DARWIN has also integrated Greykite - a forecasting library - that helps with input data visualization, model parameterization, and forecast visualization/interpretation which users can access using Jupyter Notebook
Fine-grained access control is used to control access to DARWIN resources, preventing any unwanted access.
"DARWIN was designed to act as a means for accessing and sharing knowledge amongst users to enhance collaboration and learning. We envisaged DARWIN to be the one-stop place for all the knowledge related to working with data, without having to leave the platform, be it accessing data, understanding it, analyzing it, finding references to build context, or generating reports. Next, we cover some of the work we have done towards achieving this vision," states the blog.

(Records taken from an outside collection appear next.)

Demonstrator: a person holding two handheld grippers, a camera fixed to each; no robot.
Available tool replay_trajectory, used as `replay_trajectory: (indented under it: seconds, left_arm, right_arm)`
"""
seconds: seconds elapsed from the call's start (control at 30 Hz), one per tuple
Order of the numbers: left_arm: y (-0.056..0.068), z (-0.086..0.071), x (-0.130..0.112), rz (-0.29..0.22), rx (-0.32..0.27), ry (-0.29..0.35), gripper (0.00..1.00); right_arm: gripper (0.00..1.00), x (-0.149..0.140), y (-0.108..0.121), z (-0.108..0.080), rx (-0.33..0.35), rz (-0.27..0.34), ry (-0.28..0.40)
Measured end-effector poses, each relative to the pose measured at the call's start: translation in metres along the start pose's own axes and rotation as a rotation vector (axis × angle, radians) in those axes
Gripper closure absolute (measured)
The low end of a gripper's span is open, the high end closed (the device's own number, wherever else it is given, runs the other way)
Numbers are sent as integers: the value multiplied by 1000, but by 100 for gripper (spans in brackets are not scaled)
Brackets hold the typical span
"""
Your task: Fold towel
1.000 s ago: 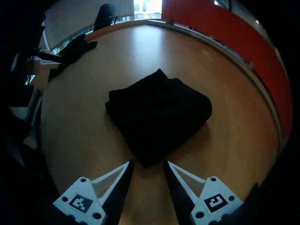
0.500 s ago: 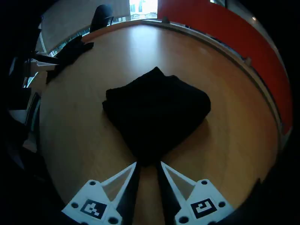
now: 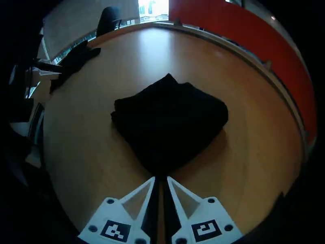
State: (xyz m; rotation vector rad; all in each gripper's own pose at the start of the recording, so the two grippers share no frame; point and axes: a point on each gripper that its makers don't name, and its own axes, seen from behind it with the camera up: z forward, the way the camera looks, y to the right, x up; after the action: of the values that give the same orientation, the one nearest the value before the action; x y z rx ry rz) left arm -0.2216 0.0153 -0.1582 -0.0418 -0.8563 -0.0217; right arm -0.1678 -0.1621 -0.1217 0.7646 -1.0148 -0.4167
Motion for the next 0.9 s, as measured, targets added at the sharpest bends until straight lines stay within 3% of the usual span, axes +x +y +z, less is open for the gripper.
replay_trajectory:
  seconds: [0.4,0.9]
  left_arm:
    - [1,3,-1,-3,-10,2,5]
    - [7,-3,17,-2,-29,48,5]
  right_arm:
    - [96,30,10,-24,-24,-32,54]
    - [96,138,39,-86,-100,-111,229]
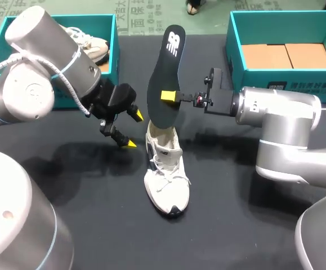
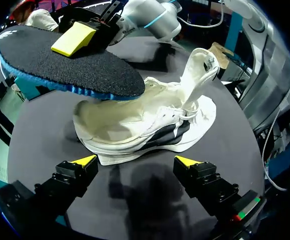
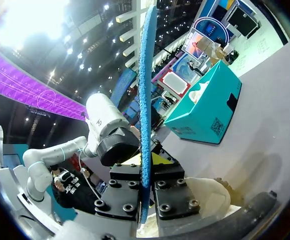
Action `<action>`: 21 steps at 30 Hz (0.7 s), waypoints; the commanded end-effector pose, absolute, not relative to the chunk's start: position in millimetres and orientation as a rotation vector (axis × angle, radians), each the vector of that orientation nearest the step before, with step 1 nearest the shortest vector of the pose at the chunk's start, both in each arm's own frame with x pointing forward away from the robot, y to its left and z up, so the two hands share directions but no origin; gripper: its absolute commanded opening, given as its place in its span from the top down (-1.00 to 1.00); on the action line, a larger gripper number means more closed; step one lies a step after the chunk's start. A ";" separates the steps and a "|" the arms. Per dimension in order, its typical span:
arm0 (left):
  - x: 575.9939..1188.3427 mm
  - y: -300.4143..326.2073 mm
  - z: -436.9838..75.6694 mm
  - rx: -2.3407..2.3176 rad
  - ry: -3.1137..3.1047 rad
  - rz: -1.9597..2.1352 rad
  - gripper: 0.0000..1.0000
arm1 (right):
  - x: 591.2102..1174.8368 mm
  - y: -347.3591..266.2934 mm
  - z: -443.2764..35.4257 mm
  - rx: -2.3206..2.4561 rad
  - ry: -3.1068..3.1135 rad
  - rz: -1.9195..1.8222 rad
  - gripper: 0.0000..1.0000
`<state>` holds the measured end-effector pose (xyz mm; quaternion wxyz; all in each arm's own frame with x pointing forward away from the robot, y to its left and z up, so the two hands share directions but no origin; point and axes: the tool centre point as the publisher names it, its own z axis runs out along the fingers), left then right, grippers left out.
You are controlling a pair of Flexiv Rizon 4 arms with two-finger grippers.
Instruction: Take the shoe out of the shoebox, open the shoe tongue, remove and reinsert the insole, then place the shoe into the shoebox
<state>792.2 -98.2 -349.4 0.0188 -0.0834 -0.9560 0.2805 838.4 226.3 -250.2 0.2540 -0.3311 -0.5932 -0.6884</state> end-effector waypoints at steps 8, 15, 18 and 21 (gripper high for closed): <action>788.4 -101.1 -349.4 -0.277 -2.967 0.868 -1.00 | 840.8 232.2 -254.1 -0.906 -1.629 -1.883 1.00; 788.4 -101.1 -349.4 -0.277 -2.967 0.868 -1.00 | 840.8 232.2 -254.1 -0.906 -1.629 -1.883 1.00; 788.4 -101.1 -349.4 -0.277 -2.967 0.868 -1.00 | 840.8 232.2 -254.1 -0.906 -1.629 -1.883 1.00; 789.5 -100.3 -348.9 -0.240 -2.966 0.878 -1.00 | 843.2 231.4 -255.1 -0.904 -1.627 -1.889 1.00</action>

In addition, DARWIN enables search and discovery of metadata with the support of DataHub, allows users to share resources with other users to encourage collaborations, provide storage services and platform services that manage DARWIN's resource metadata. Lastly, DARWIN uses React.js heavily by building React-based JupyterLab extensions for supporting the frontend of most of our features. React.js, with its vibrant community, rich plugin support, and excellent performance, has become the framework of choice for DARWIN.
The key features that set DARWIN apart to particularly cater to different personas are that it supports all languages like various languages, including Python, SQL, R, and Scala for Spark, that is used by LinkedIn's data scientists and AI engineers. The multi-lingually supported capabilities of DARWIN known as Intellisense is short for capabilities such as code completion, doc help, and function signatures, which are some of the most important features in an IDE. DARWIN also features SQL workbooks for citizen data scientists, business analysts, or anyone comfortable working with SQL.
There are several other features that make DARWIN a one-stop solution for AI engineers, and data analysts at LinkedIn but these are only the beginning. "Our goal is that the DARWIN platform continues to evolve to best meet the growing (and changing) needs of our users," concluded the blog.